What is being asked
Every word in the data below belongs in your copy, exactly as given; the pictures do not.

Material for the task
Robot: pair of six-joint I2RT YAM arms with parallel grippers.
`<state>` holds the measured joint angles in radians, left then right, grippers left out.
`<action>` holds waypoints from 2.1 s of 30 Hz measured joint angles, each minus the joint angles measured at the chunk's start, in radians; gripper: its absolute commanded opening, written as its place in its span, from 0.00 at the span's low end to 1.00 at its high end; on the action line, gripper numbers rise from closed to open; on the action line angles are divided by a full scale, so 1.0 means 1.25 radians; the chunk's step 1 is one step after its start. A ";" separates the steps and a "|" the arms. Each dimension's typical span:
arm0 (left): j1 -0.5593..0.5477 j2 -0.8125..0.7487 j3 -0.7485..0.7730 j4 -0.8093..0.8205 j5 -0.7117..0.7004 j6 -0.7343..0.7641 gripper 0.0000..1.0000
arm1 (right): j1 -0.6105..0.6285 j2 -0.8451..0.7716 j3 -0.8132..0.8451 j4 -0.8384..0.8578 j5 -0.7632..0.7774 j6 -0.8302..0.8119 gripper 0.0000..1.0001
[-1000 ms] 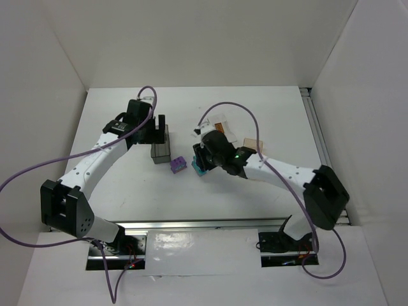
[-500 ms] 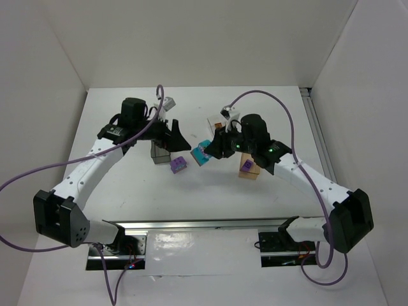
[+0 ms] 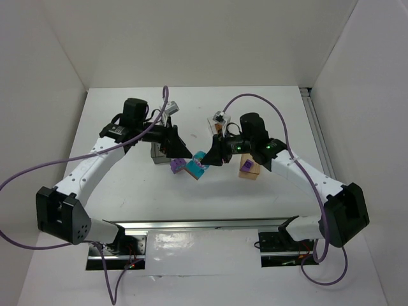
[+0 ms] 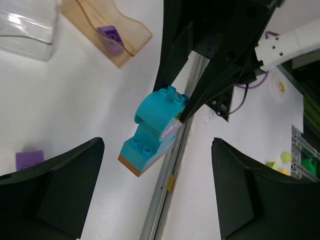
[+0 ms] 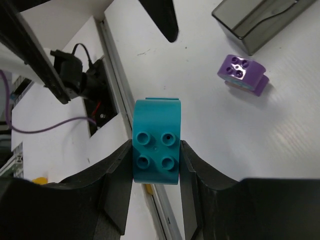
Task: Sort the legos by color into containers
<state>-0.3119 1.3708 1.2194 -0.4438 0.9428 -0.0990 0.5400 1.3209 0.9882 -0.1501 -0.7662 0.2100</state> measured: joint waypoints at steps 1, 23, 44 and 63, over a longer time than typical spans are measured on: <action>0.000 0.008 0.000 -0.002 0.020 0.010 0.91 | -0.001 0.001 0.000 0.000 -0.015 -0.003 0.31; -0.028 0.109 0.011 -0.061 0.188 0.063 0.60 | -0.001 0.038 0.014 0.006 -0.098 -0.016 0.31; -0.034 0.157 0.018 -0.081 0.208 0.080 0.51 | -0.002 0.063 0.017 0.030 -0.137 0.008 0.31; -0.034 0.170 0.026 -0.094 0.211 0.078 0.71 | 0.001 0.075 0.017 0.028 -0.109 0.006 0.31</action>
<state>-0.3550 1.5829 1.2514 -0.5617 1.2068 -0.0021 0.5415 1.4143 1.0100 -0.1150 -0.9024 0.2180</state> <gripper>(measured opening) 0.702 0.444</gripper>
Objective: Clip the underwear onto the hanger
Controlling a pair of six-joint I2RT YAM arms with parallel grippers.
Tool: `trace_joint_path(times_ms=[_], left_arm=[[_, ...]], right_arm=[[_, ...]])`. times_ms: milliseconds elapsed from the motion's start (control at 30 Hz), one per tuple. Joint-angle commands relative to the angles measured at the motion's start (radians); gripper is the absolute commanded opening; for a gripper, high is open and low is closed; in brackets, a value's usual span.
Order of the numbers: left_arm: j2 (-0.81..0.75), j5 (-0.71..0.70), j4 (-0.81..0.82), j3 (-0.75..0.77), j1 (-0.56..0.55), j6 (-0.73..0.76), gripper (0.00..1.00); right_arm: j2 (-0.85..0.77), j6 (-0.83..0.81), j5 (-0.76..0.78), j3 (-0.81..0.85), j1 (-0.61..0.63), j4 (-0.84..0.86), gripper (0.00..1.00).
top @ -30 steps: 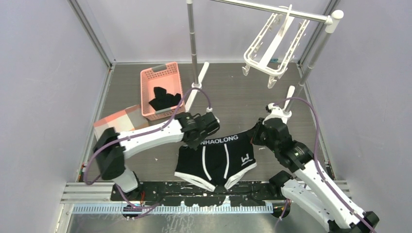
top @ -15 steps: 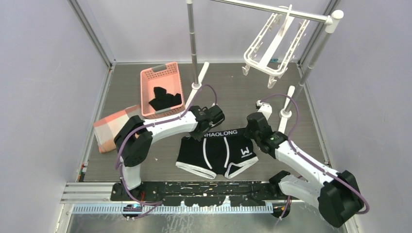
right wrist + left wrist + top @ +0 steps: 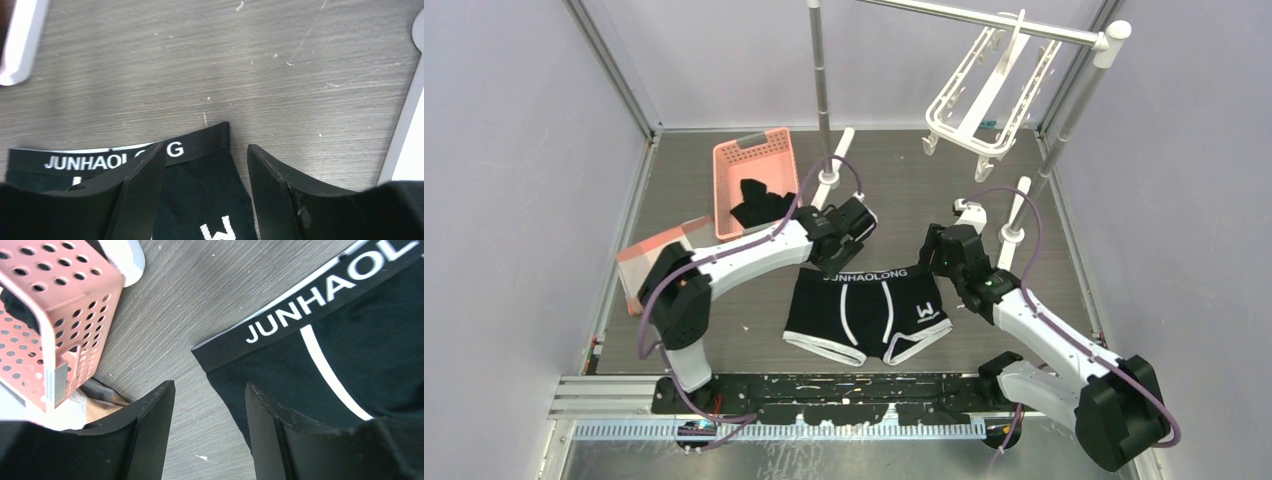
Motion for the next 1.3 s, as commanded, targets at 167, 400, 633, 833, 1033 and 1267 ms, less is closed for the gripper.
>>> trace_joint_path(times_ms=[167, 400, 633, 833, 1033, 1267], left_arm=[[-0.318, 0.124, 0.134, -0.196, 0.005, -0.209, 0.56], [-0.493, 0.114, 0.123, -0.273, 0.007, -0.283, 0.56], [-0.619, 0.094, 0.13, -0.331, 0.008, -0.307, 0.57], [-0.677, 0.063, 0.107, -0.33, 0.008, -0.28, 0.57], [-0.779, 0.04, 0.154, -0.337, 0.008, -0.237, 0.58], [-0.775, 0.089, 0.103, -0.283, 0.063, -0.158, 0.58]], right_arm=[[-0.214, 0.042, -0.135, -0.017, -0.021, 0.015, 0.71], [-0.436, 0.147, -0.134, -0.047, -0.023, -0.072, 0.74], [-0.573, 0.169, -0.063, 0.038, -0.022, -0.21, 0.74], [-0.602, 0.176, 0.0, 0.205, -0.023, -0.324, 0.74], [-0.646, -0.007, 0.039, 0.293, -0.021, -0.255, 0.75], [-0.603, -0.19, 0.048, 0.448, -0.022, -0.253, 0.75]])
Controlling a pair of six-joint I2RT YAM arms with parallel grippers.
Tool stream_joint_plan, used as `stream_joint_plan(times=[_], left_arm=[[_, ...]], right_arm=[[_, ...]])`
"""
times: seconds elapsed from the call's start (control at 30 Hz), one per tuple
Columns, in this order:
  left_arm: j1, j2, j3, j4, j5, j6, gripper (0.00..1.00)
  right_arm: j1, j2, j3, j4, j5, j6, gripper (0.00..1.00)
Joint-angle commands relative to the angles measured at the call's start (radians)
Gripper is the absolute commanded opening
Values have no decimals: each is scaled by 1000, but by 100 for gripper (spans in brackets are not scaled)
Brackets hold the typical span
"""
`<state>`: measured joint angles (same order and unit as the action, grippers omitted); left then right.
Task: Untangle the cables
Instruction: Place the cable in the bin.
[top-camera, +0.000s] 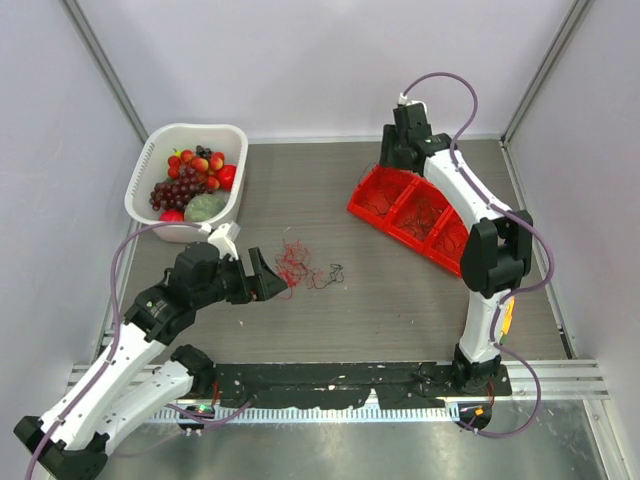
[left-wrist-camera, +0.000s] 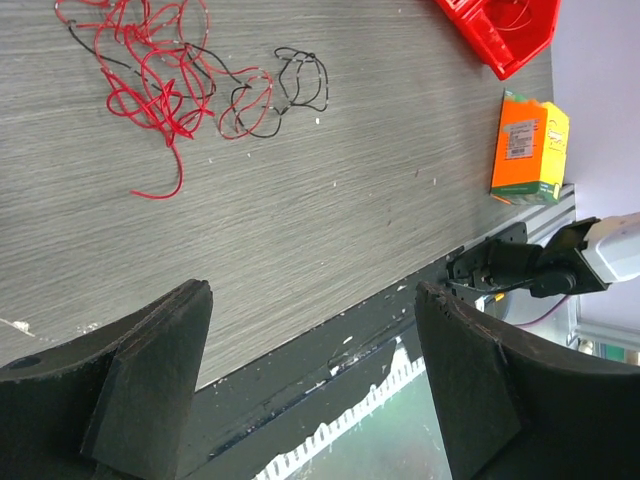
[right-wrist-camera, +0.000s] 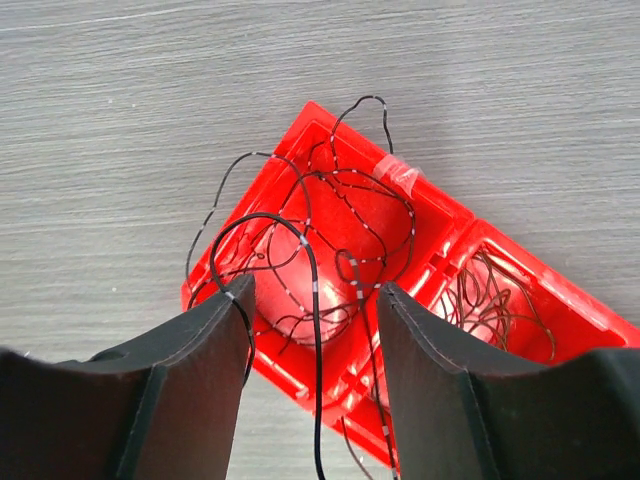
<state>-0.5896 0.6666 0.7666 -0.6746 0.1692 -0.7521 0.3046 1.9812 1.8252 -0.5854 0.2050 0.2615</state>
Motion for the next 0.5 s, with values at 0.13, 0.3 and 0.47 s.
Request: stream_joint_plan(times=[0.13,0.3,0.47], left_arm=[[-1,11,-39,107,35,-27,86],[-1,24,-35,110,47,-23,85],[-3,24,-35,109,44,-18,85]], right_arm=[[-1,-147,-72,12,-41,-25,59],[-1,-113,-58,-18,1,-50,45],[-1,-98,-78,12,-47,-51,42]])
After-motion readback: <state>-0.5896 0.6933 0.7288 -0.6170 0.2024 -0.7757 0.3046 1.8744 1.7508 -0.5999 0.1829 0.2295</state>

Answer to this task
Robot: pair of six-joint I2RT YAM arms with parallel grippers.
`<state>` holds the measured joint angles in radians, left then right, grippers left out.
`<action>` holds waypoints from 2.1 s of 30 Hz measured joint angles, each minus the joint angles measured at the chunk's start, in radians; gripper: its absolute commanded opening, written as its place in its span, from 0.00 at the span's low end to 1.00 at its high end; on the action line, gripper numbers rise from closed to open; on the action line angles are divided by a full scale, so 1.0 means 1.25 radians; the chunk's step 1 is one step after its start. A ";" separates the steps and a "|" the arms. Each dimension's typical span:
arm0 (left): j1 -0.5593..0.5477 j2 -0.8125..0.7487 j3 -0.7485..0.7730 j4 -0.8093..0.8205 j5 -0.7117..0.7004 j6 -0.7343..0.7641 gripper 0.0000..1.0000
arm1 (right): j1 -0.6105..0.6285 j2 -0.8451..0.7716 j3 -0.8132..0.8451 j4 -0.8384..0.8578 j5 -0.7632..0.7774 j6 -0.8302..0.8119 gripper 0.0000..1.0001
[-1000 ms] 
[-500 ms] 
[+0 ms] 
[+0 ms] 
[+0 ms] 
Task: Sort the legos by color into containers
<state>-0.3119 1.3708 1.2194 -0.4438 0.9428 -0.0990 0.5400 1.3209 0.9882 -0.1501 -0.7662 0.2100</state> measured: joint waypoints at steps 1, 23, 44 and 63, over a longer time than typical spans are measured on: <action>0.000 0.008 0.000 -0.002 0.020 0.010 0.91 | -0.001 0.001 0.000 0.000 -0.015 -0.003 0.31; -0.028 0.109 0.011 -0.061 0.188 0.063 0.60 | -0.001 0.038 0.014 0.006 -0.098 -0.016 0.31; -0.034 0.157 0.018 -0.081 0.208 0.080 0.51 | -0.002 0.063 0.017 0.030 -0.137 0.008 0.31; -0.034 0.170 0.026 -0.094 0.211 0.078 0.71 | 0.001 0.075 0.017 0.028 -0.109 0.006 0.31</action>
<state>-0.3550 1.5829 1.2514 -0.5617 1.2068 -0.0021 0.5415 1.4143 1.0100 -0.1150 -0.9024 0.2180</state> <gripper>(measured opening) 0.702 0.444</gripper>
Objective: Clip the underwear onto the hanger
Controlling a pair of six-joint I2RT YAM arms with parallel grippers.
Tool: `trace_joint_path(times_ms=[_], left_arm=[[_, ...]], right_arm=[[_, ...]])`. times_ms: milliseconds elapsed from the motion's start (control at 30 Hz), one per tuple. Joint-angle commands relative to the angles measured at the motion's start (radians); gripper is the absolute commanded opening; for a gripper, high is open and low is closed; in brackets, a value's usual span.
Order of the numbers: left_arm: j2 (-0.81..0.75), j5 (-0.71..0.70), j4 (-0.81..0.82), j3 (-0.75..0.77), j1 (-0.56..0.55), j6 (-0.73..0.76), gripper (0.00..1.00); right_arm: j2 (-0.85..0.77), j6 (-0.83..0.81), j5 (-0.76..0.78), j3 (-0.81..0.85), j1 (-0.61..0.63), j4 (-0.84..0.86), gripper (0.00..1.00).
top @ -30 steps: 
top @ -15 steps: 
right wrist + left wrist + top @ +0 steps: 
Motion for the next 1.3 s, as commanded, targets at 167, 400, 633, 833, 1033 and 1267 ms, less is closed for the gripper.
>>> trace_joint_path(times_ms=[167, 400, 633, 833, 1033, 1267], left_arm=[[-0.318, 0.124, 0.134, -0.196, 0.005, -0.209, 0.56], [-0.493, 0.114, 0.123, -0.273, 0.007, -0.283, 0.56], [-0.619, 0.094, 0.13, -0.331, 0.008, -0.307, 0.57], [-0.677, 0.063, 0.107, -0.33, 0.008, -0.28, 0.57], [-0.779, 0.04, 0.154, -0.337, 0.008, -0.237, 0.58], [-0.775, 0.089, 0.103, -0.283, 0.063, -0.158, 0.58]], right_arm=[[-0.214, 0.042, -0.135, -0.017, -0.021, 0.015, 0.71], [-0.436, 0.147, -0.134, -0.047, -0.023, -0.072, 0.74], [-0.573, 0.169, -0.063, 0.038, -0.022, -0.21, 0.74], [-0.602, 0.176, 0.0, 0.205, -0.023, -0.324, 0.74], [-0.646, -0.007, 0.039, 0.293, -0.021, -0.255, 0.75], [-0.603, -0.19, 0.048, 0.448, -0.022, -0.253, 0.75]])
Controlling a pair of six-joint I2RT YAM arms with parallel grippers.
Tool stream_joint_plan, used as `stream_joint_plan(times=[_], left_arm=[[_, ...]], right_arm=[[_, ...]])`
"""
times: seconds elapsed from the call's start (control at 30 Hz), one per tuple
Columns, in this order:
  left_arm: j1, j2, j3, j4, j5, j6, gripper (0.00..1.00)
  right_arm: j1, j2, j3, j4, j5, j6, gripper (0.00..1.00)
Joint-angle commands relative to the angles measured at the call's start (radians)
Gripper is the absolute commanded opening
Values have no decimals: each is scaled by 1000, but by 100 for gripper (spans in brackets are not scaled)
Brackets hold the typical span
"""
`<state>`: measured joint angles (same order and unit as the action, grippers omitted); left then right.
Task: Untangle the cables
Instruction: Place the cable in the bin.
[top-camera, +0.000s] 
[left-wrist-camera, +0.000s] 
[right-wrist-camera, +0.000s] 
<state>-0.5896 0.6666 0.7666 -0.6746 0.1692 -0.7521 0.3046 1.9812 1.8252 -0.5854 0.2050 0.2615</state>
Motion for the next 0.5 s, with values at 0.13, 0.3 and 0.47 s.
Request: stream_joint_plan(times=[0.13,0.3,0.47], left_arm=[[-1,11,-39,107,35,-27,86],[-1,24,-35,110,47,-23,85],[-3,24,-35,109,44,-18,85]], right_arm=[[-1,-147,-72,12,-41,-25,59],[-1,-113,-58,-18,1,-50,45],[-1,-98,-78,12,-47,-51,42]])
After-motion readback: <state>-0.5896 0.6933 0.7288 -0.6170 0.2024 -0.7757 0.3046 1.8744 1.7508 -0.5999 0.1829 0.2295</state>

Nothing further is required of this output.